Quarto fattore, la platea di coloro che vengono sottoposti a tampone: pochi e reticenti. "Purtroppo, per la sieroprevalenza il problema dei dati ottenuti è legato al fatto che il campione non è stato raggiunto. Quindi una possibile sottostima ci può essere", osserva Maurizio Sanguinetti, direttore del dipartimento di Scienze di Laboratorio e infettivologiche della Fondazione Policlinico Gemelli di Roma.
"Il campionamento iniziale stratificato per età, sesso, regione e stato sociale piuttosto che professione - ricorda Nino Cartabellotta, presidente della Fondazione Gimbe - prevedeva 150mila persone stratificate, ciascuna rappresentativa di uno strato, ma siccome in quel periodo c'era il problema che a chi era positivo non veniva offerto il tampone, solo circa metà della popolazione ha accettato di partecipare.

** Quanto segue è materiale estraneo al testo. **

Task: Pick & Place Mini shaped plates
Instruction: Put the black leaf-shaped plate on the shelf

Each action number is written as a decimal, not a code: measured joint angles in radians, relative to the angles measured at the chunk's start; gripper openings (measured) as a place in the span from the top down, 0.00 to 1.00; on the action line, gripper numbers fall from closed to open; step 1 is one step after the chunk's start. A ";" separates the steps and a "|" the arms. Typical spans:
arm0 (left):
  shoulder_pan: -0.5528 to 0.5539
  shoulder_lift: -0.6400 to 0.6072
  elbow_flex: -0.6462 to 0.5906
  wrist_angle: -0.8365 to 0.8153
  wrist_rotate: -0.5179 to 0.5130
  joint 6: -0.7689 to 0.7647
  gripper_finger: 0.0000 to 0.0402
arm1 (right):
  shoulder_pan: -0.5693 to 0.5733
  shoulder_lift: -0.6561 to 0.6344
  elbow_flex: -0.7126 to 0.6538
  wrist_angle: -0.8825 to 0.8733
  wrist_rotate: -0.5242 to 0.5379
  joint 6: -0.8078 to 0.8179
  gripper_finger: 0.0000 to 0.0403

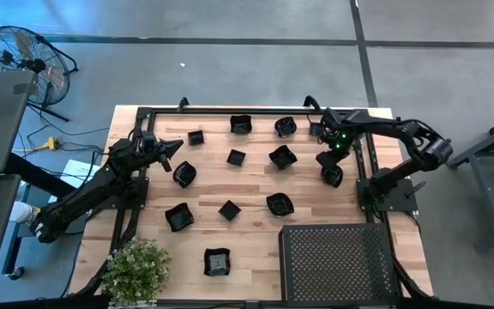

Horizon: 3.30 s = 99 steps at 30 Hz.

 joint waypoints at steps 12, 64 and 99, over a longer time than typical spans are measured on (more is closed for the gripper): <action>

È evidente che oggi, tenendo conto del fatto che il contagio sta aumentando, è verosimile che il numero delle persone immunizzate sia nettamente più elevato rispetto a quello che ha documentato l'indagine 4 mesi fa".
Secondo gli esperti la sottostima si aggira tra il 10 e il 20%. Secondo Mauro Pistello, ordinario di Microbiologia e Microbiologia clinica all'università di Pisa e vicepresidente della Società italiana di Microbiologia, le principali cause per cui i dati ufficiali sono sottostimati "dipendono dal fatto che ci sono soggetti che hanno sviluppato un'infezione molto blanda, quindi non hanno avuto sintomi: abbiamo dimostrato però che il virus c'è, è stata accertata infezione, ma non hanno sviluppato anticorpi. C'è poi una quota più importante di casi che hanno sviluppato anticorpi per esempio a due settimane dall'infezione, ma che poi ritestati a distanza di due tre mesi non hanno più anticorpi. E' chiaro dunque che nel totale dei dati ufficiali tutte queste persone non sono state conteggiate", conclude.